‘Smoking a double burden for those Covid-19 positive’


KUALA LUMPUR: Public health experts, advising smokers against the ill effects of the habit, say enforcement by the authorities should be conducted continuously and made more visible.

Volunteers for Community Engagement and Empowerment for Covid-19 chairman Datuk Dr Zainal Ariffin Omar said it was important to have the smoking ban in place.

“Covid-19 is acute, current and may have a long-term effect. But smoking is here in the past, present and future.

“Smoking and cigarette smoke had a long history of being scientifically proven to cause short- and long-term effects on exposed persons,” said the public health medicine specialist and epidemiologist.

Dr Zainal Ariffin, who is the former Public Health Physicians’ Association president, reminded smokers that if infected by Covid-19, there would be a double burden on their already compromised lungs and organs.

Prof Dr Sharifa Ezat Wan Puteh of Universiti Kebangsaan Malaysia said for smokers who contracted Covid-19, prior lung injury from smoking might aggravate lung disease.

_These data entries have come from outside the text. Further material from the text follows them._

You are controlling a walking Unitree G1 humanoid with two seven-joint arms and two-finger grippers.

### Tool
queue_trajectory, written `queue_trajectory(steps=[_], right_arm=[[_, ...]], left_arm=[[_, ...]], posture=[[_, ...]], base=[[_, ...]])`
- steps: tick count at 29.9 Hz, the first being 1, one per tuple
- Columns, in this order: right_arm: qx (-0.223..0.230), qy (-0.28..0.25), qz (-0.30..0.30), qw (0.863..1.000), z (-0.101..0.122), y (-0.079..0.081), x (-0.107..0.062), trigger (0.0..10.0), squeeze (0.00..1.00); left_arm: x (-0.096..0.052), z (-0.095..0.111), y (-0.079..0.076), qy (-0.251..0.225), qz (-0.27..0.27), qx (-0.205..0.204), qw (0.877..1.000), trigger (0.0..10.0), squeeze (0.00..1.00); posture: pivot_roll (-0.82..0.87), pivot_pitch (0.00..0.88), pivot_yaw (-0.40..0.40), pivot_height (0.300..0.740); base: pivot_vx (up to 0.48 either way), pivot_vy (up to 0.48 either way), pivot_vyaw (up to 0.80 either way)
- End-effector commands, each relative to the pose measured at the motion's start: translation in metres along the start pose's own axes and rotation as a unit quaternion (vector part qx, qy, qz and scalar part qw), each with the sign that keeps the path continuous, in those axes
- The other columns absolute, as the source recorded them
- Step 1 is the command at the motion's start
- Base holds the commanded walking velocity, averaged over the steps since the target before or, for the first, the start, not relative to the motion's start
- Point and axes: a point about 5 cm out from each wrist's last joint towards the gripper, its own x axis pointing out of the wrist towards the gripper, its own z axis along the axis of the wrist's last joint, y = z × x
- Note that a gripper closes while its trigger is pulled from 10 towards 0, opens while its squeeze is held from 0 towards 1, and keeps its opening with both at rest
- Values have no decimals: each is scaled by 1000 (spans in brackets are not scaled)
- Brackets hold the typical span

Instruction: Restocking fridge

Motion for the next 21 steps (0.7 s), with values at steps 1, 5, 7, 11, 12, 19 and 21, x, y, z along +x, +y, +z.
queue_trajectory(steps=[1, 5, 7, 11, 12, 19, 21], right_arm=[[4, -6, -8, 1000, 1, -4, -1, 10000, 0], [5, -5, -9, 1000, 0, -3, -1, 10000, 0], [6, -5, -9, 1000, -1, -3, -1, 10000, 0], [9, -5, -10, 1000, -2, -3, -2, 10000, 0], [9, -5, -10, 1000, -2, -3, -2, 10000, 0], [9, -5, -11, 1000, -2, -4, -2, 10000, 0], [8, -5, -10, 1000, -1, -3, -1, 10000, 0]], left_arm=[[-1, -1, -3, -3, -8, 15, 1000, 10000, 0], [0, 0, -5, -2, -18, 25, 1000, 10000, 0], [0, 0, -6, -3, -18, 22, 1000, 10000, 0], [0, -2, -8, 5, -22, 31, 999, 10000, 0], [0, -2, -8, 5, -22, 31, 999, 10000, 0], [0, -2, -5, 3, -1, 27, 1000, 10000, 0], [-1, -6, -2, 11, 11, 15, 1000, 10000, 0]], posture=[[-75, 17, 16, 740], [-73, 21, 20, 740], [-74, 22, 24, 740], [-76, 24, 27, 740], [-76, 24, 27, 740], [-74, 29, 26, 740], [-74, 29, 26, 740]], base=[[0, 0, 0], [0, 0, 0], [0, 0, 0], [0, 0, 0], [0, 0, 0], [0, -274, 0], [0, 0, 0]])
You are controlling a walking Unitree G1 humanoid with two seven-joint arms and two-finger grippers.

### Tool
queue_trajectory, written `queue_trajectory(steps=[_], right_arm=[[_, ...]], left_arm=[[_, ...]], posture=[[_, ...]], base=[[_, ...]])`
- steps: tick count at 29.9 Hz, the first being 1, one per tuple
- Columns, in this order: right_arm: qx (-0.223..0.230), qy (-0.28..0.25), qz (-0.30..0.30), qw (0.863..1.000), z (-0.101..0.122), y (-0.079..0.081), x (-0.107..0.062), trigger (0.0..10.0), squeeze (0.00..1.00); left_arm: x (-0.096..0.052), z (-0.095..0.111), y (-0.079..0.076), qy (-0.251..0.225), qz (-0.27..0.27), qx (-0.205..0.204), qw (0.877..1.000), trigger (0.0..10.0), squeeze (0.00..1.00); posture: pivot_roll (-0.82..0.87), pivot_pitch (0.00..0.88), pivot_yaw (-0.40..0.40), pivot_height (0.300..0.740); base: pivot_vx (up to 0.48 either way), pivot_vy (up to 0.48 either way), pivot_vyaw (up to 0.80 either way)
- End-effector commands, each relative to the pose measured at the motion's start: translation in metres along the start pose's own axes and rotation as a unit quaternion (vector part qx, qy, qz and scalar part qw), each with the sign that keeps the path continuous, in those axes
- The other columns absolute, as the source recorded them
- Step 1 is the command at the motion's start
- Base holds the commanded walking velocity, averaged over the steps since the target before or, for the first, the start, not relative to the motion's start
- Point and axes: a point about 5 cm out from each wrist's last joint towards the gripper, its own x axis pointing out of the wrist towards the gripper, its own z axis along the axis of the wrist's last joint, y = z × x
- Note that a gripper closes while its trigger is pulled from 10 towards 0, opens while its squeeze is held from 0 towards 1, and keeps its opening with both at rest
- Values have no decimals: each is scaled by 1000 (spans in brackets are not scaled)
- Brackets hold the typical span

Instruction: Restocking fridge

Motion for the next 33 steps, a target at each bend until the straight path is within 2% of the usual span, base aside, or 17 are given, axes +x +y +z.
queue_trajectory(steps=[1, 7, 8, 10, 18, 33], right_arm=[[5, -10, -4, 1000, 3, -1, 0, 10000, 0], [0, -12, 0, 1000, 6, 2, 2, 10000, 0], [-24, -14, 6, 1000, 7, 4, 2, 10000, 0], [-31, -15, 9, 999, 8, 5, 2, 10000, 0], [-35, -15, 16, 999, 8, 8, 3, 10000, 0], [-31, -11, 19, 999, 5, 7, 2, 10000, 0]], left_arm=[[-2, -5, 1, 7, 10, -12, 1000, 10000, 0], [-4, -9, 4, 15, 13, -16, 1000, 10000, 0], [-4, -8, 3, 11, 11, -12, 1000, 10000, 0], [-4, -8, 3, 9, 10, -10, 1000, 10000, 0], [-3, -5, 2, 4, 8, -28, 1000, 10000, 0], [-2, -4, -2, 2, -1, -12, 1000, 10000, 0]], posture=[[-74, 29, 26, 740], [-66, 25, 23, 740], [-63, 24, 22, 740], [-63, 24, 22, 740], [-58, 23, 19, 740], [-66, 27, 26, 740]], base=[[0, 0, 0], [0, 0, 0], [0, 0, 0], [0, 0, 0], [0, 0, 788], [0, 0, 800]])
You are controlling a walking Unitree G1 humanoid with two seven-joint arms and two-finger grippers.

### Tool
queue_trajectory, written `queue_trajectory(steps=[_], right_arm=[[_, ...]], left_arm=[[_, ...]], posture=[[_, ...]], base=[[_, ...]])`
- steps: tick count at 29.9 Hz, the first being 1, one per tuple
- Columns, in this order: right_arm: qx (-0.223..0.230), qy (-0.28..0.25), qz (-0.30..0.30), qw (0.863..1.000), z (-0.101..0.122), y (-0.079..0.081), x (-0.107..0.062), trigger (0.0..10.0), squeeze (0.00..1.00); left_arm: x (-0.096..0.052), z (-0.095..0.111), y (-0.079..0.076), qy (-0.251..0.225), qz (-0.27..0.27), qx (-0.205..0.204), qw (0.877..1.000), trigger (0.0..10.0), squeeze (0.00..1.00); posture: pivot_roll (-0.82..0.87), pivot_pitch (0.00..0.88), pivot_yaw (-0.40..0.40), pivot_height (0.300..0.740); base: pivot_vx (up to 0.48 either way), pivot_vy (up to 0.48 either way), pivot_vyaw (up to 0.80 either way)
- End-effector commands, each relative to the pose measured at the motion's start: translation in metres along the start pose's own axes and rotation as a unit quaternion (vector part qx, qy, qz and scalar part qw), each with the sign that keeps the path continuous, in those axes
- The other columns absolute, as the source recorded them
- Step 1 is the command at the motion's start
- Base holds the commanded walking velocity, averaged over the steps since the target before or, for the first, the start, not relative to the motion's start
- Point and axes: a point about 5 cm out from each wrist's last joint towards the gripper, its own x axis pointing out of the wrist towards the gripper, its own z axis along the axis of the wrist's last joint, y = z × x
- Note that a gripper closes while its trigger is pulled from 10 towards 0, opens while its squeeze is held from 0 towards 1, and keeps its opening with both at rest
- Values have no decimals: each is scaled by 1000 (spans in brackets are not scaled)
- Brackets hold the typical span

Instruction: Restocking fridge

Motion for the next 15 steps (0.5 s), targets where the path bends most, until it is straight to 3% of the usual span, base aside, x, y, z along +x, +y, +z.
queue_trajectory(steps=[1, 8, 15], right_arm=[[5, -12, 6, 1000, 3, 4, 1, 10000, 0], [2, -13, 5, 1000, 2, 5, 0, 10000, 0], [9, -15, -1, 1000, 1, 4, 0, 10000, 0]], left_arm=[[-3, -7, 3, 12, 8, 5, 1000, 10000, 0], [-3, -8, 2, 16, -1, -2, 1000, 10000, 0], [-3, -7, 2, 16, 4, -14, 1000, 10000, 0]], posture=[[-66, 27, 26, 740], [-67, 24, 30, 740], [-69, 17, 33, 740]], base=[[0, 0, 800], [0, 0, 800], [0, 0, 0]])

For people with long-term exposure to smoke, she said lung changes and damage might occur and even mimic the injuries of a Covid-19 infection.

The health economics, hospital and health management professor said smokers must understand the injury they were causing to their own body, specifically their lungs, heart and vessels.

“The increased risk of disease may cause early deaths and in some countries, hospital admissions sometimes warrant co-payment from smokers and are not subsidised,” she said.

Dr Sharifa Ezat added that the ban on smoking at eateries and restaurants was put in place to protect human health by preventing side-stream smoke, second-hand smoke and third-hand smoke, or cigarette smoke exposure to passive smokers.

“The smoke from open combustion is detrimental to other people, especially pregnant women, children and the elderly.

“It can cause spontaneous reactions in people who may be sensitive to smoke such as red eyes, eye itchiness, coughing and shortness of breaths. In the long run, chronic exposure may cause lung changes too, especially if staying in the same household.

“We should ban cigarettes in public spaces and these include restaurants, offices and workplaces. But for those already addicted to cigarettes, a ‘safer’ option must be provided and how to cease smoking altogether,” she said.